Oliveira é um dos 35 milhões de profissionais no mundo que se definem como nômades digitais. A estimativa é do Relatório Global de Tendências Migratórias 2022 da Fragomen, empresa global de migração.

A perspectiva é de que até 2035 esse número salte para 1 bilhão. Nos EUA eles já são 17 milhões, ou 11% da força de trabalho. Os dados são de outro levantamento, o Digital Nomads 2023, da MBO Partners.

Atualmente em solo norte-americano, o mineiro Thiago Finch, 27, evoluiu como empreendedor digital. “Quando comecei a ver o dinheiro cair na conta sem ter de estar no escritório, decidi fazer algo que sempre almejei: conhecer o mundo inteiro”, diz.

A função de CEO de uma plataforma de vendas online, a Ticto, só lucrou com a modalidade. “Um negócio digital, diferentemente de uma operação física, remove várias barreiras, entre elas a limitação geográfica. Como nômade digital, tenho a oportunidade de gerenciar times de vários países.”

“Quando comecei a ver o dinheiro cair na conta sem ter de estar no escritório, decidi fazer algo que sempre almejei: conhecer o mundo inteiro.”
Thiago Finch, CEO da plataforma de vendas online Ticto

A brasileira Milene Dellatore, 37, também trabalha remotamente nos EUA. Antes empresária da área gastronômica, viu no mercado financeiro uma alternativa para o novo estilo de vida. “Meus ganhos são incomparavelmente maiores do que quando tinha restaurante e bar. O online dá a liberdade de gerir meu tempo e conhecer lugares incríveis, enquanto minha renda não deixa de aumentar”, prossegue a CEO do Grupo Mide de Investimentos.

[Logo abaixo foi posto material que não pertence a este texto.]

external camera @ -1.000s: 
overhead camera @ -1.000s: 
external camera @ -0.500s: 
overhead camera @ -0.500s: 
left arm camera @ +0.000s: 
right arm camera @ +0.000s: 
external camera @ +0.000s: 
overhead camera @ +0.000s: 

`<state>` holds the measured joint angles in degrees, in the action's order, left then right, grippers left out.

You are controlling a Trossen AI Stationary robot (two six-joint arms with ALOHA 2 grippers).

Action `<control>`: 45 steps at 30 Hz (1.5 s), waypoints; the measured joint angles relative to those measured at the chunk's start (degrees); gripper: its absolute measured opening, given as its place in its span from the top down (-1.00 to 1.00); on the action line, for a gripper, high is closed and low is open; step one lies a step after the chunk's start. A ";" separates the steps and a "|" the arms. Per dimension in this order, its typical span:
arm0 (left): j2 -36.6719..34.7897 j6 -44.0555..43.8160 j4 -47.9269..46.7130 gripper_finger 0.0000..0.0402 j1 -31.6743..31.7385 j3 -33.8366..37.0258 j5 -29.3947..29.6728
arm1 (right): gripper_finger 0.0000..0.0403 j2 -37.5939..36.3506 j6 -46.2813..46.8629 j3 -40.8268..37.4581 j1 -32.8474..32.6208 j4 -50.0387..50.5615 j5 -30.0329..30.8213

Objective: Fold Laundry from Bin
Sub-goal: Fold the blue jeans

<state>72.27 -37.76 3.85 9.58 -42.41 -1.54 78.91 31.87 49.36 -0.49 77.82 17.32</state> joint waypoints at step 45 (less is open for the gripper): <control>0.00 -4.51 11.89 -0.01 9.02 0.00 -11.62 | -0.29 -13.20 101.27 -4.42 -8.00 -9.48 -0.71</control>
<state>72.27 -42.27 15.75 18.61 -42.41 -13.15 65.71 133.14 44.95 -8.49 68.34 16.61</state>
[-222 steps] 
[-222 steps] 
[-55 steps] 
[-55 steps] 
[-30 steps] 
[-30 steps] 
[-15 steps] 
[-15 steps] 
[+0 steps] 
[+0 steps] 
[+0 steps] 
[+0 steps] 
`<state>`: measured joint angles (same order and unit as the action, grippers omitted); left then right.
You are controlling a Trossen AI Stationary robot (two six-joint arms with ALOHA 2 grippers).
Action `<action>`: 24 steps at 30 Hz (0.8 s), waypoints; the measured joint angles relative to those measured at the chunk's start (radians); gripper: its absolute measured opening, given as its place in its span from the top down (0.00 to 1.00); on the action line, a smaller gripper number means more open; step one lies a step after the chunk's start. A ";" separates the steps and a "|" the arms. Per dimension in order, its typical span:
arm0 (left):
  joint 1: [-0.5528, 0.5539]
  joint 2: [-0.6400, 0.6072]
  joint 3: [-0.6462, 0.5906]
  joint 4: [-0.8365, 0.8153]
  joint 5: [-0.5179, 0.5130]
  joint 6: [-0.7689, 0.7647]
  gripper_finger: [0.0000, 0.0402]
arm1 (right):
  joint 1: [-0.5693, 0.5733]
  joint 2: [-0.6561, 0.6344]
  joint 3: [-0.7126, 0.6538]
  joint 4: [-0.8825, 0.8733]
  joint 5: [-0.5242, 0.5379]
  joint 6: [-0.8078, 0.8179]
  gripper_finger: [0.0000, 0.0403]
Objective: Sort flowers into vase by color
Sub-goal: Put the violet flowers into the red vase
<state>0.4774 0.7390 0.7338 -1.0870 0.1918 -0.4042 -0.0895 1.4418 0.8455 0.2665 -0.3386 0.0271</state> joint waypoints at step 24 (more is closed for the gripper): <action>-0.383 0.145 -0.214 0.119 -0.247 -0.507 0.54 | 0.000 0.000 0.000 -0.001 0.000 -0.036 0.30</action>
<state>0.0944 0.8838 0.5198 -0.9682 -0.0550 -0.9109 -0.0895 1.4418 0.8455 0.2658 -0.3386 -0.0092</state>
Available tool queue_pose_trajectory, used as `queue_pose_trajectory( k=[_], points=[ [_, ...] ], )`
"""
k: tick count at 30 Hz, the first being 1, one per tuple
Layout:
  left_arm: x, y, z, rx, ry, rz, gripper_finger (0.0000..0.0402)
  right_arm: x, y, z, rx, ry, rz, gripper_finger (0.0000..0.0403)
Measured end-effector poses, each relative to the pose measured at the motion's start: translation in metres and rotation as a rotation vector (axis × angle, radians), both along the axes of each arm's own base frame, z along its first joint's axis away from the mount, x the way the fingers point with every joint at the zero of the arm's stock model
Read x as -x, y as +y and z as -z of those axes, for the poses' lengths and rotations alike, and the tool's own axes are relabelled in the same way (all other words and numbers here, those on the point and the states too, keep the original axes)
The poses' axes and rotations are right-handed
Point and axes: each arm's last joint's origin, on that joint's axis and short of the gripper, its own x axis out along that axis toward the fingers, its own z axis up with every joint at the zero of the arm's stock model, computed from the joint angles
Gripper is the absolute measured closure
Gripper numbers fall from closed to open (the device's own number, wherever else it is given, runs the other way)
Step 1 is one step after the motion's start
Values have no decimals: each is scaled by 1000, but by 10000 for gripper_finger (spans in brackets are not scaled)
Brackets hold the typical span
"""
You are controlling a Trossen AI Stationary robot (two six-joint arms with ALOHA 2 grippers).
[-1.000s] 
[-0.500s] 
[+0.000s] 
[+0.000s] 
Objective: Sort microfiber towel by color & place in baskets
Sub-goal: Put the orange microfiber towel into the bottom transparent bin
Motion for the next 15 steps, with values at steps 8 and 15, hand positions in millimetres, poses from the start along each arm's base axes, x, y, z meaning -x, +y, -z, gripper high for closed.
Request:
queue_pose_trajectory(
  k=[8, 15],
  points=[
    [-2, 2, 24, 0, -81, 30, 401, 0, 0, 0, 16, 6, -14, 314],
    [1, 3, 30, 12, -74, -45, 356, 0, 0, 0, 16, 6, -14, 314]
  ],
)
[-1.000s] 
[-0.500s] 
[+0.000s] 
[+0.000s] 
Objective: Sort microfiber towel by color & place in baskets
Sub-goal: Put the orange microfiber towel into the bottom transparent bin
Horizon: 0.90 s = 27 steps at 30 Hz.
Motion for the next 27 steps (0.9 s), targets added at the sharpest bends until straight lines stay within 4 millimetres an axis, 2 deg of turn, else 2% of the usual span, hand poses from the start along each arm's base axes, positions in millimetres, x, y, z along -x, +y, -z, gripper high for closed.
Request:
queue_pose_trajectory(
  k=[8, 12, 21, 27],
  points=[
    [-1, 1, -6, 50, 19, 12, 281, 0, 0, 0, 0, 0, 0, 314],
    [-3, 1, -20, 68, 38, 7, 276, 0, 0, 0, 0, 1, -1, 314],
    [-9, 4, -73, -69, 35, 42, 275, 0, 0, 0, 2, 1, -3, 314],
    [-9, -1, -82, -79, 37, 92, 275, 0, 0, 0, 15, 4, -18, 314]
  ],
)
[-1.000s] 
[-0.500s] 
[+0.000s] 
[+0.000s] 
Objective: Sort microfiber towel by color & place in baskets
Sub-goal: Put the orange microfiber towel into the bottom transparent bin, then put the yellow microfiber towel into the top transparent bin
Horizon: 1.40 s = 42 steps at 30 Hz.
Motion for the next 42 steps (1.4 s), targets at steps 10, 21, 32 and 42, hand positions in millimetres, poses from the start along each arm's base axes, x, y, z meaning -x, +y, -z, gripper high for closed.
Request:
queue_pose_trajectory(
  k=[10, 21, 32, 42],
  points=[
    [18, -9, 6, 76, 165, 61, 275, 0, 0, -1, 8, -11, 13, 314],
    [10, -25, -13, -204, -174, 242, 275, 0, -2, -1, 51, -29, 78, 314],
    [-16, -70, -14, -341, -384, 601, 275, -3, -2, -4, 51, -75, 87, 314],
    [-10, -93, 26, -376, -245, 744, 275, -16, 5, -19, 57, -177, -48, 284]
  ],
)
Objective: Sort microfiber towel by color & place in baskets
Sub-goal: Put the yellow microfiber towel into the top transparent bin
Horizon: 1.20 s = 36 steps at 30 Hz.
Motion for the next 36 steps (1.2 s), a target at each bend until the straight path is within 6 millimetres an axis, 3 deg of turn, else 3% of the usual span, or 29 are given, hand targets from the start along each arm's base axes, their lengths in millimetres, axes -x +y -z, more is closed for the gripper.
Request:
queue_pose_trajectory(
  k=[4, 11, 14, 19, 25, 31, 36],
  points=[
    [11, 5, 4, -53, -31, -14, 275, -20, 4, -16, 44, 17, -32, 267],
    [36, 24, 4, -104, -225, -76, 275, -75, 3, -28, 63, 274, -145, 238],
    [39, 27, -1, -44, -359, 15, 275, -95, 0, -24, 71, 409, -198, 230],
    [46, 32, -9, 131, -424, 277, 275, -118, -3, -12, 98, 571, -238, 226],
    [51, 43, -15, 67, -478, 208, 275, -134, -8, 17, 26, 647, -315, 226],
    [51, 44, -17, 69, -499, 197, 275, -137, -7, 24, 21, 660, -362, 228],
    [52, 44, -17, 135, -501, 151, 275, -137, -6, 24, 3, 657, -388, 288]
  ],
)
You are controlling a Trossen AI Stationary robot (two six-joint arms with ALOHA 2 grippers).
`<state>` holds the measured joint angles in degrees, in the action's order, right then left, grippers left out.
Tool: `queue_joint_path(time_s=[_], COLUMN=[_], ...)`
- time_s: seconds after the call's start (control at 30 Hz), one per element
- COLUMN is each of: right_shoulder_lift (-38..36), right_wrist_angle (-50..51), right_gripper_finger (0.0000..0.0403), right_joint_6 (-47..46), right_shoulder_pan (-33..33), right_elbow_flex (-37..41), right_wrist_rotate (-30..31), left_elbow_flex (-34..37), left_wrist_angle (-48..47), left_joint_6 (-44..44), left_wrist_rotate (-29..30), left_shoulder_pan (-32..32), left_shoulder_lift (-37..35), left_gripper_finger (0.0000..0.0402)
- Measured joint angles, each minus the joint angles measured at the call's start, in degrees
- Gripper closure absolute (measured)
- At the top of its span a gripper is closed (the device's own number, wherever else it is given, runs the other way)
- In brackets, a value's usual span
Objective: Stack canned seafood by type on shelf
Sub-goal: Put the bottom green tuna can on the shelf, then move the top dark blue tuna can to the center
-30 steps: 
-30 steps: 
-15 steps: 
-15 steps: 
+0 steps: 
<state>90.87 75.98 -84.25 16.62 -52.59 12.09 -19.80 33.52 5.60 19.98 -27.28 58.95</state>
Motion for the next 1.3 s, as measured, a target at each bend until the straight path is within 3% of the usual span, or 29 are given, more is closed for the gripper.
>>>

“Os países buscam pessoas competentes, gênios em suas áreas. Isso faz uma nação crescer. Se você estudar para ser uma dessas pessoas, poderá morar onde quiser. E o melhor: se mudar quando quiser, aproveitando o maior benefício do nômade, que é a liberdade.”

Nômade digital: a tendência de trabalho que vem ganhando o mundo
Richard Oliveira: rotina na América Latina abastece canal Vida de Mochila, no YouTube (Crédito:Divulgação)

Para solicitar o visto/autorização de residência para Nômade Digital no Brasil, o imigrante deve comprovar a atividade por meio de:
• uma declaração que ateste a atividade laboral de forma remota,

• contrato de trabalho ou de prestação de serviços,
• ou documentos que comprovem vínculo com empregador estrangeiro.

Também precisa ter comprovante de renda mínima igual ou superior a US$ 1.500 por mês ou fundos bancários de US$ 18 mil, no mínimo.

“Muitos imaginam que os tais nômades digitais são apenas de tecnologia de informação. Mas hoje temos advogados, professores e outros nesta situação. A tendência é que muitos países passem a regulamentar e admitir esses profissionais”, avalia Daniel Toledo, advogado especializado em Direito Internacional.

“Eles contribuem para a diversificação da economia, trazendo novas fontes de renda e inovação. Além disso, podem atrair talentos internacionais e investimentos estrangeiros, promovendo o desenvolvimento econômico.”

Nômade digital: a tendência de trabalho que vem ganhando o mundo
A investidora Milene Dellatore: “Vendi as empresas e não voltei ao trabalho presencial” (Crédito:Divulgação)

Estar longe de casa pode ser um dos contras, mas as vantagens compensam. Em sua travessia pela América Latina, Oliveira conheceu a jornalista nômade Lanna Sanches, de 29. O namoro já dura quatro anos. “No ano que vem faremos juntos a Rota da Seda: iremos de Portugal até a China”, adianta Oliveira.